The Dunn Fellowship Program is now administered by the Illinois Department of Central Management Services. Dunn Fellows, however, receive placements as fellows in the Office of the Governor and they are assigned Governor's Office supervisors and represent the Governor's Office as full-time staff during their fellowship.

On July 15, 2009 the Dunn Fellowship was cut from the Fiscal Year 2010 budget by Governor Pat Quinn. After an outpouring of support, the program was restored in August 2009.

==Eligibility and selection process==
Selection of each incoming class of Dunn Fellows is highly competitive. Applicants typically demonstrate strong performance in areas of academic achievement, community leadership and involvement, extracurricular activities, and career development. While there is no minimum GPA to apply, successful candidates normally appear in the upper percentiles of their graduating classes.

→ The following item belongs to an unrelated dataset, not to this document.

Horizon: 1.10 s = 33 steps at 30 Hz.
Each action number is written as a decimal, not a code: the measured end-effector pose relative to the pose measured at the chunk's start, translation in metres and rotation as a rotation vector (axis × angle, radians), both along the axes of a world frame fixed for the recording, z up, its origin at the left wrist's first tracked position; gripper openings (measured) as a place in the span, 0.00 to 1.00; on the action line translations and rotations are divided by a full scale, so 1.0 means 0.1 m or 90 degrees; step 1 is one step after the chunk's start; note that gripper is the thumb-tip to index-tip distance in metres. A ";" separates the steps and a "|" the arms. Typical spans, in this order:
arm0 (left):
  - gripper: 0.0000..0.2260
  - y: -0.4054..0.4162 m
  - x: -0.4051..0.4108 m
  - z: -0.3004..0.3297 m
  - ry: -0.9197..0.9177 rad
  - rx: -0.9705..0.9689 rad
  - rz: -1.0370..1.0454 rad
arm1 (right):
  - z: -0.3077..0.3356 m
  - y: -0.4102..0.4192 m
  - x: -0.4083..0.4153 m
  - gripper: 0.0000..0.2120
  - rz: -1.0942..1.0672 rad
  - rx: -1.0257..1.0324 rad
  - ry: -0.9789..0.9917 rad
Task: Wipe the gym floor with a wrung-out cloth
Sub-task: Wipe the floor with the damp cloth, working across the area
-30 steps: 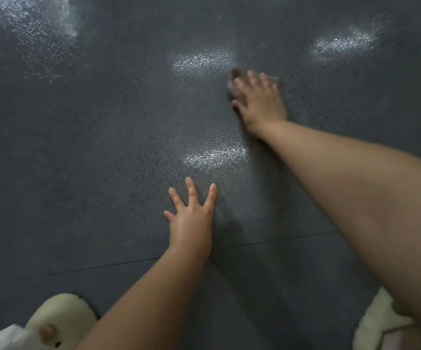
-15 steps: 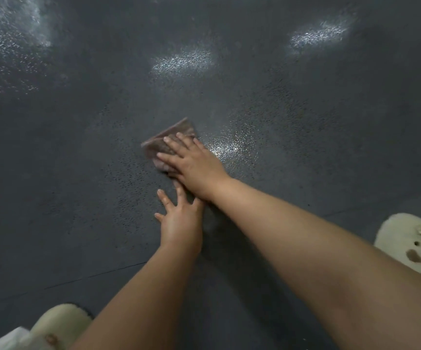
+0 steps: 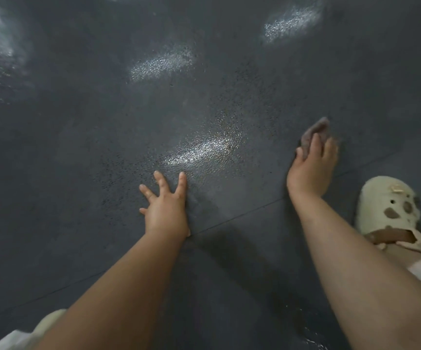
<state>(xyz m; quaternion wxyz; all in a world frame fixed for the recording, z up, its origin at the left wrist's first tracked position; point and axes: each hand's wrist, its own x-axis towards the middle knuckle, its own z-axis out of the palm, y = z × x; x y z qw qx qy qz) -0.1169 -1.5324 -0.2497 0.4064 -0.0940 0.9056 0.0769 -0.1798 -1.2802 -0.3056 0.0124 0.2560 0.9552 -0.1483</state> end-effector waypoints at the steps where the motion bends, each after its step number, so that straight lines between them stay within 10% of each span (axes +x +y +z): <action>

Minimum criteria for applying to the Dunn Fellowship Program are as follows:
- Have completed at least a bachelor's degree from an accredited university by the time of the start of the program (August 1 of each year).
- Be a recent college graduate (or have recently completed graduate school). While there is no time limit defining "recent," the program is designed for graduates who have recently finished their college education.
- Be legally allowed to work in the State of Illinois.
- Complete the application packet.

There are no preferences to academic majors or programs of study when considering candidates for fellowships. However, certain programs tend to offer training and experience in areas valuable to fellows. Successful candidates usually have participated in programs that encourage academic rigor, analytical skills, public policy research, and critical thinking.

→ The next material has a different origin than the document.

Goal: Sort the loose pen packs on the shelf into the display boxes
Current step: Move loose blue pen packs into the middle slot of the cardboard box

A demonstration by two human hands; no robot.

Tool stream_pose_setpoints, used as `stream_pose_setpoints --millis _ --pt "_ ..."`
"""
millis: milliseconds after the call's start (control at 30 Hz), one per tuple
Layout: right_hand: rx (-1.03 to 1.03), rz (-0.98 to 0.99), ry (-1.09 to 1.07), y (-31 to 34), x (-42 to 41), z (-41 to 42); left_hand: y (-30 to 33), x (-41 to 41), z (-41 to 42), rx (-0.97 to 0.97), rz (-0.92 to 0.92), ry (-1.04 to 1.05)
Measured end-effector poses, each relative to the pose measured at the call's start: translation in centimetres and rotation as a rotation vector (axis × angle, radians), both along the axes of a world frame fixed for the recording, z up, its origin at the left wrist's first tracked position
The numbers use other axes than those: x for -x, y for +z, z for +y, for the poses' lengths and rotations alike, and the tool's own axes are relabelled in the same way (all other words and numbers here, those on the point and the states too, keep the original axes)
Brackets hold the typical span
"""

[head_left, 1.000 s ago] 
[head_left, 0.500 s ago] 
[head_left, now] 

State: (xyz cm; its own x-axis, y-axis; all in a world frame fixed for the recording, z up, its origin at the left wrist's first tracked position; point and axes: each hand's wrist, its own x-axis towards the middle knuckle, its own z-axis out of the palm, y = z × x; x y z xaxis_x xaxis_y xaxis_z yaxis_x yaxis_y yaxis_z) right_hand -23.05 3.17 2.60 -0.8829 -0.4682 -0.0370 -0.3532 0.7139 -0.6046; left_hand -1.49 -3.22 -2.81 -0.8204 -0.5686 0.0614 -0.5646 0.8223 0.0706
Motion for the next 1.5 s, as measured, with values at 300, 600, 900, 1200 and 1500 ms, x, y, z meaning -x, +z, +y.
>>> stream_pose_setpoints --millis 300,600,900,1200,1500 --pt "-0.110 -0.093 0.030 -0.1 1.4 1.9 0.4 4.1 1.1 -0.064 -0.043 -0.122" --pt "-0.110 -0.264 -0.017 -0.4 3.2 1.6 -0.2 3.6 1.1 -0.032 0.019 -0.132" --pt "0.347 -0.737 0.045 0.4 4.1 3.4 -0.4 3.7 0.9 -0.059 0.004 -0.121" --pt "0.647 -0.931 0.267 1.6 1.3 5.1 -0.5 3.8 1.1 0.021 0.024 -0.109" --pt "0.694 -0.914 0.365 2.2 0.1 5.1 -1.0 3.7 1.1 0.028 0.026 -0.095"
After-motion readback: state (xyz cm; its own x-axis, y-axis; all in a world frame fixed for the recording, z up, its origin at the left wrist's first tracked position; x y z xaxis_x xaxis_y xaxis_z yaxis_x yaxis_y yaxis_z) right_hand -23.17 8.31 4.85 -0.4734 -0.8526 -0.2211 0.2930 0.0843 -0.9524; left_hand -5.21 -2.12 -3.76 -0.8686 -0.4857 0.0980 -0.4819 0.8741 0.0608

After the application deadline has passed, senior members of the Governor's Office and Illinois Department of Central Management Services, Personnel Division will review applications and select approximately 50 candidates for in-person interviews. Fellowships will be awarded shortly after interviews are completed. Approximately 19 fellowships are awarded each year.

==Program composition and activities==
Fellows are classified as full-time employees with the Illinois State Government. Fellows work in a variety of policy areas and administrative teams, directly assisting with the day-to-day operations of the State. Throughout the program history, fellows have either been assigned a work post for an entire year, allowing the fellow to specialize in one specific area of government administration, or fellows have cycled through a variety of posts throughout their fellowship (i.e. changing posts after each 3-month period to receive a broad view of governance.)

Fellows have typically worked in all departments and teams of the Office of the Governor, including press, policy development, staff support, outreach programs, legislative affairs, and budget. It is the goal of the program to give fellows the necessary experience to become competent public sector administrators, which is accomplished in part by giving fellows a broad perspective in state government to help achieve this goal.

Throughout the program's history, Dunn Fellows have also done a variety of activities together including participation in leadership and career development seminars, community service projects and volunteerism, and tours and group outings.

==Alumni==
Many Dunn Fellow alumni are promoted within state government to posts involving management of staff and individual projects. In addition, a good portion of Dunn Fellows return to graduate school or pursue training programs immediately following the fellowship to assist their career development. The Fellowship is represented throughout the public and private sectors, with many former fellows working at the management level in their respective fields of interest.

An alumni association is in the formation stage. Its mission will be to connect Dunn Fellow classes, provide networking opportunities, and promote community service among past and current Dunn Fellows.